Content starts

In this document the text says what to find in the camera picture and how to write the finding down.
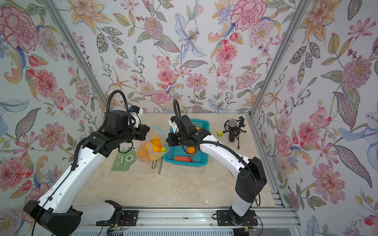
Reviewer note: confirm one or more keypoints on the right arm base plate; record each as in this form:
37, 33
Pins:
230, 218

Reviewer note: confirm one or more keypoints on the clear blue-zip bag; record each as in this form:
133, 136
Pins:
156, 131

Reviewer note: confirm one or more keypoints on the aluminium front rail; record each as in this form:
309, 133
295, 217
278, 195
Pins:
205, 217

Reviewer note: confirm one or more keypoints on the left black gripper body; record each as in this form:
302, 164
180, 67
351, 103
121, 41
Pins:
132, 132

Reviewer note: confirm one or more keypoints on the small yellow-orange mango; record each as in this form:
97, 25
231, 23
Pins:
155, 148

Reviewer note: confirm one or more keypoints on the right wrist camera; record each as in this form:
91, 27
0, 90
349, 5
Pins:
174, 125

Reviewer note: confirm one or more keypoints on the teal plastic basket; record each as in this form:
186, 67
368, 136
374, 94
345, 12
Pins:
200, 159

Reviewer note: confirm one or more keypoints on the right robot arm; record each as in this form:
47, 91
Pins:
249, 173

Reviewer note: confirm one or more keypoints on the red mango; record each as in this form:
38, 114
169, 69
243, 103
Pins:
183, 159

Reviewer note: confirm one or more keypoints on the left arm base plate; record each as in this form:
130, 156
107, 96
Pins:
126, 218

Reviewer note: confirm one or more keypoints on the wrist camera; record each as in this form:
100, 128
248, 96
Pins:
174, 125
136, 113

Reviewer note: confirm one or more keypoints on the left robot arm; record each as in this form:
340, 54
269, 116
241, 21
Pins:
54, 210

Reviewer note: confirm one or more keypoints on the black microphone on stand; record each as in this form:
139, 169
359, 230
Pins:
234, 127

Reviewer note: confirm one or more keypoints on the clear green-zip bag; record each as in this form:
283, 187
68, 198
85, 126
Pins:
131, 163

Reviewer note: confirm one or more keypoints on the large orange mango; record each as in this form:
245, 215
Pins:
156, 141

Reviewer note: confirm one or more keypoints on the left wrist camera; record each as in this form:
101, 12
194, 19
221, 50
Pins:
136, 113

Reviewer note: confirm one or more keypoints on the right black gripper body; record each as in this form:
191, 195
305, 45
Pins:
178, 140

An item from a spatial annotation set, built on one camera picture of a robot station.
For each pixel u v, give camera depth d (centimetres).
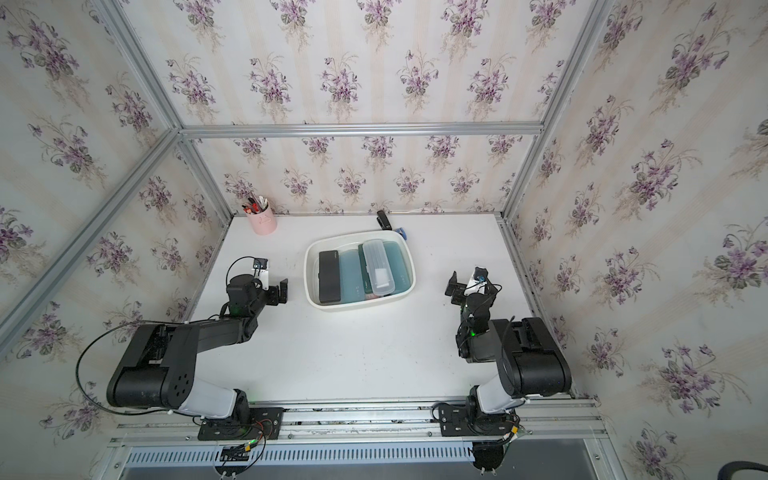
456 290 82
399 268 99
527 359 45
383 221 115
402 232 113
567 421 75
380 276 95
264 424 73
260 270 80
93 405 68
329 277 96
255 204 108
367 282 95
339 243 104
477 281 76
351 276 98
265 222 108
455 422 73
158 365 44
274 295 84

Content ends

**Prompt**
The reply should be nothing but the number of lines in the listing above that include "black".

**Exercise output**
3